Seit Anfang 2020 wurde eine stärkere Einbindung des Einzelhandels vor Ort in die Arbeit der EDEKA Minden-Hannover Stiftung etabliert. Botschafterteams – jeweils ein Einzelhändler oder Marktleiter und ein Vertriebsleiter – unterstützen die Arbeit der Stiftung, indem sie Spenden an gemeinnützige Organisationen oder Einzelpersonen in ihrer Region übergeben. Gegründet wurde die Stiftung am 11. August 1995 anlässlich des 75. Unternehmensjubiläums der EDEKA Minden-Hannover und verfügt über ein Grundkapital von zwei Millionen Euro. Durch Zinsen stehen damit jährlich Mittel in Höhe von insgesamt 100.000 Euro für den guten Zweck zur Verfügung. Unterstützt werden Menschen, die infolge ihres körperlichen, geistigen oder seelischen Zustandes auf Hilfe angewiesen sind. Zudem fördert die Stiftung Personen, die durch Unglücksfälle oder Schicksalsschläge in eine wirtschaftliche Notlage geraten sind.

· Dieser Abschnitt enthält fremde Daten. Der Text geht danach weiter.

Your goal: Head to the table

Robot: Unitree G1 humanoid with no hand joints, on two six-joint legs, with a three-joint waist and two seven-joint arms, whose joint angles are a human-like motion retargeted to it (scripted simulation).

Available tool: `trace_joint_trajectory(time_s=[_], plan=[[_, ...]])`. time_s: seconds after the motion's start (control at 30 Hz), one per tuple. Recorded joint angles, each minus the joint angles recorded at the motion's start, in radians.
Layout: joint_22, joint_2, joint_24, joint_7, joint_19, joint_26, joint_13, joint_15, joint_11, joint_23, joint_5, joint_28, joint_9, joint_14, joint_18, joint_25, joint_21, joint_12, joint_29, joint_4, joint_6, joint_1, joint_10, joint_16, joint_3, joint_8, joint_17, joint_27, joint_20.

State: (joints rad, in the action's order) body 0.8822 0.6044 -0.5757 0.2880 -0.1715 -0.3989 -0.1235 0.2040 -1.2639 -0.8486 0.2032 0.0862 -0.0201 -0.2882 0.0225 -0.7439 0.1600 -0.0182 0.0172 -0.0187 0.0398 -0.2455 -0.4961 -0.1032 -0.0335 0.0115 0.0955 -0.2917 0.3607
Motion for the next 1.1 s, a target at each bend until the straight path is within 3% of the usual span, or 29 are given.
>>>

Mit einem Außenumsatz von 10,6 Milliarden Euro und rund 76.800 Mitarbeiterinnen und Mitarbeitern (einschließlich der selbstständigen Einzelhändler) ist die EDEKA Minden-Hannover die umsatzstärkste von insgesamt sieben Regionalgesellschaften im genossenschaftlich organisierten EDEKA-Verbund. Sie besteht im Kern seit 1920, erstreckt sich von der niederländischen bis an die polnische Grenze und umfasst Bremen, Niedersachsen, einen Teil von Ostwestfalen-Lippe, Sachsen-Anhalt, Berlin und Brandenburg. Zwei Drittel der insgesamt 1.469 Märkte sind in der Hand von selbstständigen EDEKAEinzelhändlern. Zum Unternehmensverbund gehören darüber hinaus mehrere Produktionsbetriebe, darunter die Brot- und Backwarenproduktion Schäfer’s, die Produktion für Fleisch- und Wurstwaren Bauerngut sowie das Traditionsunternehmen für Fischverarbeitung Hagenah in Hamburg.